#### ABOUT THIS EXERCISE
Would you repeat every line below exactly, please?

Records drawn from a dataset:
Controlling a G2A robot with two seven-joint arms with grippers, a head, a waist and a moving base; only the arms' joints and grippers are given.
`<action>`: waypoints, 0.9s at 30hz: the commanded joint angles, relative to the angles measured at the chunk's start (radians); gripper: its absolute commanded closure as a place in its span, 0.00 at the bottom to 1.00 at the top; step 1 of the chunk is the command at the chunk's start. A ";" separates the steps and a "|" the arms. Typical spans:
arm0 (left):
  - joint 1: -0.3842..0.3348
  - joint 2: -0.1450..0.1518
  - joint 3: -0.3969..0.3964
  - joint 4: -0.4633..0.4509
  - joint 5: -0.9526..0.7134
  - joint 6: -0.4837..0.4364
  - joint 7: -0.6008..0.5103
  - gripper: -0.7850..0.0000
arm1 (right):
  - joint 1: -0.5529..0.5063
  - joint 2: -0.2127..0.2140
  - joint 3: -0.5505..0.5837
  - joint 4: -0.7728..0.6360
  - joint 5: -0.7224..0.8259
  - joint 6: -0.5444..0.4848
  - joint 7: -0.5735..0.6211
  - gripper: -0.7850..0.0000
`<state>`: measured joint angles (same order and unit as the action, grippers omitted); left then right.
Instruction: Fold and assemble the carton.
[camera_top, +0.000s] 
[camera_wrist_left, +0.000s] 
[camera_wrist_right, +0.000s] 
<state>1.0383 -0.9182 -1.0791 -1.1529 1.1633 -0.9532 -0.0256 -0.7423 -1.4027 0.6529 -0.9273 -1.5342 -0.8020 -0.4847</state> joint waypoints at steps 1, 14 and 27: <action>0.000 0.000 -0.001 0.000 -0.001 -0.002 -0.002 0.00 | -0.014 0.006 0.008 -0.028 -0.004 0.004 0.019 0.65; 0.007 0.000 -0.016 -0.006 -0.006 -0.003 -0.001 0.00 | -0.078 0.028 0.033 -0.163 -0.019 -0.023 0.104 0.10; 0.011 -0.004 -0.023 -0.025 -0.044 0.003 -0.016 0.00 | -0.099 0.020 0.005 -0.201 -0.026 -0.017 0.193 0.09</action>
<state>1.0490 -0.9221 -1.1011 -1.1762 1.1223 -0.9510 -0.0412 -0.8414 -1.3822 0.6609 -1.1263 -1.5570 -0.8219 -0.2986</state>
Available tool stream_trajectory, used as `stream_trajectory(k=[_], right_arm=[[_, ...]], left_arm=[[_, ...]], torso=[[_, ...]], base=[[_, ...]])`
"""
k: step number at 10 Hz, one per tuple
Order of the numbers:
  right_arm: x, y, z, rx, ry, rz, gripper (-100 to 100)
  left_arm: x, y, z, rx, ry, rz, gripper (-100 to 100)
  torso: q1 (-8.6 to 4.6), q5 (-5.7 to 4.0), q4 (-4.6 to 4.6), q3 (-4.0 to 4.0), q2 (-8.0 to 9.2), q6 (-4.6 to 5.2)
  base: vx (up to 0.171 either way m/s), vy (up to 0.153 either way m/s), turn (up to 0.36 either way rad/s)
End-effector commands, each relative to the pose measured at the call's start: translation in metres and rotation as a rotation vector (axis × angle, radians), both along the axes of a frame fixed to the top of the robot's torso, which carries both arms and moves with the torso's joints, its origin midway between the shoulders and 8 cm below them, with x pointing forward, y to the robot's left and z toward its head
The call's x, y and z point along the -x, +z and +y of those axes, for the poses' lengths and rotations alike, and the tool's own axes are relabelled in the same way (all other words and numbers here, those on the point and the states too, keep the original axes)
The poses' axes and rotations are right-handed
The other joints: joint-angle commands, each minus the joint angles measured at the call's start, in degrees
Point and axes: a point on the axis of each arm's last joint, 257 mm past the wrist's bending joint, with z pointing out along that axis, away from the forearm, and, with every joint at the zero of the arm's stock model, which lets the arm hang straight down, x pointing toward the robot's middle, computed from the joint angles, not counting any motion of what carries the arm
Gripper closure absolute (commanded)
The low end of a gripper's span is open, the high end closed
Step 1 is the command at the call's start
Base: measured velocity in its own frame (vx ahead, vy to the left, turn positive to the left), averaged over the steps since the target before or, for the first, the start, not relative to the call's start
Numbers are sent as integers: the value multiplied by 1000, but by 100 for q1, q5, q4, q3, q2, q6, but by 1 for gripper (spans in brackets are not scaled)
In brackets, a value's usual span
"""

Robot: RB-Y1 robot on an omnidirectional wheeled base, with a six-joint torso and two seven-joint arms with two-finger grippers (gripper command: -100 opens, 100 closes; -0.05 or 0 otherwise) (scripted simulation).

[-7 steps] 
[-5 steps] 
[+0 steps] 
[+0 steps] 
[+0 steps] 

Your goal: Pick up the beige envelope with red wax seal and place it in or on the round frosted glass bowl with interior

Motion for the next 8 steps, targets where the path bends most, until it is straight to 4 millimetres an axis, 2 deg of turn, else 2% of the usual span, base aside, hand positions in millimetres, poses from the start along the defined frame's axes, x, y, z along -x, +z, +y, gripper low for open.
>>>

#### YOUR SOLUTION
Controlling a G2A robot with two seven-joint arms with grippers, a head, a waist and a moving base; only the arms' joints and grippers are given.
`<action>`: waypoints, 0.9s at 30hz: the commanded joint angles, relative to the angles measured at the chunk's start (radians); gripper: its absolute commanded closure as a place in its span, 0.00 at the bottom to 1.00 at the top; step 1 of the chunk is the command at the chunk's start. A ";" separates the steps and a "|" the arms. Typical spans:
arm0 (left):
  - joint 1: -0.3842..0.3348
  - joint 2: -0.1450..0.1518
  - joint 3: -0.3969..0.3964
  - joint 4: -0.4633..0.4509
  - joint 5: -0.9526..0.7134
  - joint 6: -0.4837..0.4364
  - joint 7: -0.6008..0.5103
  - gripper: -0.7850..0.0000
arm1 (right):
  - joint 1: -0.5529..0.5063
  - joint 2: -0.2127..0.2140
  - joint 3: -0.5505..0.5837
  - joint 4: -0.7728..0.6360
  - joint 5: -0.7224..0.8259
  - joint 6: -0.5444..0.4848
  - joint 7: -0.5735..0.6211
  - gripper: -0.7850..0.0000
`<state>`: measured joint angles (same order and unit as the action, grippers omitted); left then right.
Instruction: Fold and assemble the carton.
[camera_top, +0.000s] 
[camera_wrist_left, +0.000s] 
[camera_wrist_right, +0.000s] 
<state>1.0383 -0.9182 -1.0791 -1.1529 1.1633 -0.9532 -0.0256 -0.7423 -1.4027 0.6529 -0.9273 -1.5342 -0.8020 -0.4847</state> joint waypoints at steps 1, 14 and 27: <action>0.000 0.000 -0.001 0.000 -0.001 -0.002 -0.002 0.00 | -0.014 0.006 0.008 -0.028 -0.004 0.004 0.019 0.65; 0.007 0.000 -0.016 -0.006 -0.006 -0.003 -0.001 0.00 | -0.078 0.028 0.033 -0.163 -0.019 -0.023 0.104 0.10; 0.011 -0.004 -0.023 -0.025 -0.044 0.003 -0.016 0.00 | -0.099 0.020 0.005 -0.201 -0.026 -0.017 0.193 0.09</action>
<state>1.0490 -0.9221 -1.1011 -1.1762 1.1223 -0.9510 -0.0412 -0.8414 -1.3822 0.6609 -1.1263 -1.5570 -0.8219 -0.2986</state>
Available tool stream_trajectory, used as `stream_trajectory(k=[_], right_arm=[[_, ...]], left_arm=[[_, ...]], torso=[[_, ...]], base=[[_, ...]])`
"""
k: step number at 10 Hz, one per tuple
Order of the numbers:
  right_arm: x, y, z, rx, ry, rz, gripper (-100 to 100)
  left_arm: x, y, z, rx, ry, rz, gripper (-100 to 100)
  torso: q1 (-8.6 to 4.6), q5 (-5.7 to 4.0), q4 (-4.6 to 4.6), q3 (-4.0 to 4.0), q2 (-8.0 to 9.2), q6 (-4.6 to 5.2)
  base: vx (up to 0.171 either way m/s), vy (up to 0.153 either way m/s), turn (up to 0.36 either way rad/s)
End-effector commands, each relative to the pose measured at the call's start: translation in metres and rotation as a rotation vector (axis × angle, radians), both along the axes of a frame fixed to the top of the robot's torso, which carries both arms and moves with the torso's joints, its origin midway between the shoulders and 8 cm below them, with x pointing forward, y to the robot's left and z toward its head
The call's x, y and z point along the -x, +z and +y of those axes, for the poses' lengths and rotations alike, and the tool's own axes are relabelled in the same way (all other words and numbers here, those on the point and the states too, keep the original axes)
The poses' axes and rotations are right-handed
The other joints: joint-angle commands, each minus the joint angles measured at the call's start, in degrees
Point and axes: a point on the axis of each arm's last joint, 257 mm past the wrist's bending joint, with z pointing out along that axis, away from the forearm, and, with every joint at the zero of the arm's stock model, which lets the arm hang straight down, x pointing toward the robot's middle, computed from the joint angles, not counting any motion of what carries the arm
Gripper closure absolute (commanded)
The low end of a gripper's span is open, the high end closed
Step 1 is the command at the call's start
Base: measured velocity in its own frame (vx ahead, vy to the left, turn positive to the left), averaged over the steps since the target before or, for the first, the start, not relative to the call's start
Numbers are sent as integers: the value multiplied by 1000, but by 100 for q1, q5, q4, q3, q2, q6, but by 1 for gripper (spans in brackets are not scaled)
In brackets, a value's usual span
"""

Robot: RB-Y1 robot on an omnidirectional wheeled base, with a six-joint torso and two seven-joint arms with two-finger grippers (gripper command: -100 opens, 100 closes; -0.05 or 0 otherwise) (scripted simulation).

[-7 steps] 
[-5 steps] 
[+0 steps] 
[+0 steps] 
[+0 steps] 

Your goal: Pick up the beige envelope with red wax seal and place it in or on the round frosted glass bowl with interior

Motion for the next 8 steps, targets where the path bends most, until it is straight to 4 millimetres an axis, 2 deg of turn, else 2% of the usual span, base aside, hand positions in millimetres, poses from the start along the defined frame's axes, x, y, z along -x, +z, +y, gripper low for open.
>>>

No further output is required here.